Summary of number of grayscale peaks in the trimers of a single dodecamer of surfactant protein D.  The mean is very close to 8 peaks. This includes the entire width of the N termini junction with each trimer counted as a peak (sometimes there are two peaks here but only counted once). The total number of trimers plotted for each processing type (image processing, signal processing, and citizen science opinions) are included so that it is understood that the heaviest investment in peak counting occurred with image processing (various programs and various filters and masks). The next most common processing was signal processing, which included initial image processing and automated peak counting after signal processing by various algorithms.  Lastly, small number of random individuals were asked to count what they thought were peaks along two plots (hexamers) of the very same image that was used for all other peak counts.  At this point, the image and signal processing programs which come closest to producting the 8 peak count will be used for other dodecamers (about 100 of them). This translates into either two peaks at N, with a total hexamer peak count for a hexamer at 16, or one peak at N, with an odd number of total peaks at 15 for each hexamer.
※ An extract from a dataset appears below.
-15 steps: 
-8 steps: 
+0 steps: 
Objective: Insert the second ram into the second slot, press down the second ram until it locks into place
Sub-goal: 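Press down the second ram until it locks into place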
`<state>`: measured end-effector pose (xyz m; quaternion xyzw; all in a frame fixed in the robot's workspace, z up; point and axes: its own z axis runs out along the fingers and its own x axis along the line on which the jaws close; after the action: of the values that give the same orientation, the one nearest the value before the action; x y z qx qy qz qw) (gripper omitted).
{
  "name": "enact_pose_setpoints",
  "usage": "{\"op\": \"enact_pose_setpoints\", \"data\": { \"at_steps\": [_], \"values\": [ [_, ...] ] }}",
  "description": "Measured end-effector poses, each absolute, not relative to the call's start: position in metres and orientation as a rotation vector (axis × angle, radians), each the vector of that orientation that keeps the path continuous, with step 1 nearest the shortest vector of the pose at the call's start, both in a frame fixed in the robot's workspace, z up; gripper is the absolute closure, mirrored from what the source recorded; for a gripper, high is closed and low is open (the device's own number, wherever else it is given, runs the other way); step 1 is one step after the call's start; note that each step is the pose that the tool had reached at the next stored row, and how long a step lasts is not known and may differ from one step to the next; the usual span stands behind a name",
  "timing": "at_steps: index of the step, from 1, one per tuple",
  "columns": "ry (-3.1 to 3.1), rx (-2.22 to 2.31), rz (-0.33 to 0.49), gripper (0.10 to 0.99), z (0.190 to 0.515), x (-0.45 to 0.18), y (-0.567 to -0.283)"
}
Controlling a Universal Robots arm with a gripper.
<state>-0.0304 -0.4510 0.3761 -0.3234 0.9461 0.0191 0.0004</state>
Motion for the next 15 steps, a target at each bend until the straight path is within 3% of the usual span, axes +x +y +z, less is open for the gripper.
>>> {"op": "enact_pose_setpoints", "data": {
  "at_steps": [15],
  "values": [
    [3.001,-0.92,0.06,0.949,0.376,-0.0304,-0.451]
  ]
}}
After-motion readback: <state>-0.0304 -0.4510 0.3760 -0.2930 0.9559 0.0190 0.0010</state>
There are three (at least) places along the hexamer that can account for a two-peak reading or a one peak reading, in my opinion — and from what i have observed:  1) the CRD on either end, which can be folded and bent to expose part of one or two molecules of the trimer, 2) the N termini junction where there is indication that variations in binding might leave a “valley” between the 4 trimers, 3) the glycosylation sites, where (also my opinion) one two or three molecules might be attached in a lumpy manner causing a broad and lumpy plot.

At that point, i  think it will be pretty easy to “teach” a signal processing program what to look for in a symmetrical array of very varying peaks, peak heights and widths.  At least that is the plan.

One thing for sure,  LOL,  i will likely NOT use people to pick peaks, and will omit a couple image processing programs (Inkscape and paint.net) which have “cute” filters and masks, but are not what provides a clearer picture of the micrographs.  The highest number of peaks came from one program where the filter was “roughen edges”  which indeed it did and cause 23 peaks to appear along the hexamer.

In terms of image processing, Gwyddion, Photoshop, and CorelDRAW, ImageJ and maybe GIMP, come out as being the very easiest to use and provide the best enhancement of the images. The filters include the most common (gaussian blur, median blur, limitrange, contrast enhancement, resampling). Likely only Gwyddion, Photoshop, and ImageJ will be used for the 100 other dodecamers.

In terms of signal processing, my favorite so far is an excel function (PeakValleyDetectionTemplate (offered by Thomas O’Haver) which is utterly simple to use and is an interface (unlike Octave) with which most are somewhat familiar. I found for my purposes the smooth 11 was best, but that would be entirely dependent upon each person’s choice. I will use batch process (lag 5, threshold 1 and influence .0 5- one setting)(app provided by Aaron Miller) and scipy (sci/py-P0.5D15W10T0H0 or W5)(app provided by Daniel Miller,  (one setting for Octave (ipeak x,y,100) (4 signal processing programs)

Syncing the x and y axis was convenient on two ways (batch process, provided by Aaron Miller) and just plain old assigning the x and y axes a graphic standard (using CorelDRAW) where aligning, superimposing, assigning peaks to one of the four possible domains of the surfactant protein D trimer was easiest for me in a vector program (CorelDRAW). There are so many examples of that vector program in this blog that it is not necessary to state that any further.

Excel has been used for assembling the metadata, and is used with online calculators (but could be done with a formula in excel).  Means for peak widths, and heights will be found….peak area?